Esfahan nest-e jahan (is half the world)

Whatever superlatives exist regarding Esfahan, it manages to exceed them. Somehow picture postcard beauty is matched with a lively contemporary atmosphere.

Its centre of gravity is the Imam Square - the second largest (after Tiananmen - more on that in a couple of months...) in the world and the vision of the seventeenth century Shah Abbas the Great. Two tiers of arcades surround the square, each containing miniature, carpet and Gaz (local nougat) shops and the odd teahouse. At one end is the massive entrance portal to the breathtaking blue domed Imam Mosque and at the other the entrance to the bazaar which takes you 2km north to an equally imporessive Jameh (Friday) mosque, which allows you to walk through 1000 years of Persian architecture. In the middle of the square, as ever, is carefully kept green grass and a pool; horse drawn carts take people around the outside of them.

Iranians flock to the square in the late afternoon, creating the buzz that makes Esfahan so special. On more than one afternoon we sat eating tea and sweet pastries overlooking the square, simply watching the world go by.

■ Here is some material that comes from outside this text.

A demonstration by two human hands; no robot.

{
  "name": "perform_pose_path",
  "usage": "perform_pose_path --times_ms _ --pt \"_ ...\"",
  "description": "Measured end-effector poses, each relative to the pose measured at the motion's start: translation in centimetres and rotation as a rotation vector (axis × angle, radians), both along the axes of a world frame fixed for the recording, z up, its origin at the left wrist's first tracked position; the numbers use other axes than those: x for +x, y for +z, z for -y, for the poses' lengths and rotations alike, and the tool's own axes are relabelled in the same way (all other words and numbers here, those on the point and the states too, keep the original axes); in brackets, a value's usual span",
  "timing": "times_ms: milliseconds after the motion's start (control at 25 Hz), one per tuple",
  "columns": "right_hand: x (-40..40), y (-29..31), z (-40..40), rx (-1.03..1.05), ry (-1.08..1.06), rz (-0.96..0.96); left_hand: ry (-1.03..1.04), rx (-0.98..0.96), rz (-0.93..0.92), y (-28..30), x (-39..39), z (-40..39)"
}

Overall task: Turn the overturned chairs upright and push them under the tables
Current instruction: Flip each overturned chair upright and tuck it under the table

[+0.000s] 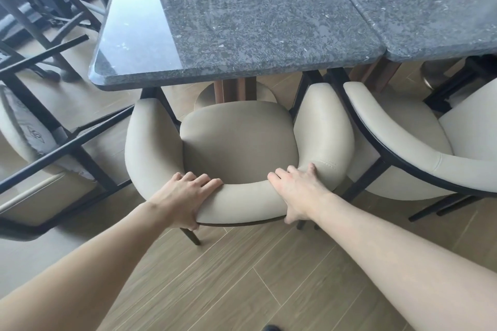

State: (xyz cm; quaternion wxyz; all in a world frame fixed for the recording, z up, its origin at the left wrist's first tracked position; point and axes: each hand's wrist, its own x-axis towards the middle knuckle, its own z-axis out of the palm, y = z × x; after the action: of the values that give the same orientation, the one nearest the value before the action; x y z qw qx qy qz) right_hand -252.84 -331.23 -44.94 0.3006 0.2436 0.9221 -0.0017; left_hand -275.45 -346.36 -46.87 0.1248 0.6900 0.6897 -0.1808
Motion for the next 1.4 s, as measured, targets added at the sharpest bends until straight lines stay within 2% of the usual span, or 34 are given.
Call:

Anywhere else and this would be enough. But Esfahan has more. To the south of the square is the river, and across it is a number of stunning bridges, carrying a steady stream of people to and from the shops of the south, including Jolfa, the Armenian district.

The promenade by the river past the bridges which are illuminated at night suggests a Florentine appreciation of the water. Somehow Esfahan oozes romanticism despite the fact that it is officially forbidden before marriage and overt displays frowned upon even after it. Needless to say, the young were out in force by the river, parading their wares - or, if lucky - on a surreptitious date. As the light faded, the couples moved closer...

Words, least of all mine, are inadequate to attempt to describe Esfahan. I will add some more pictures and let them speak for themselves. These are the images of Iran that will remain etched into my mind.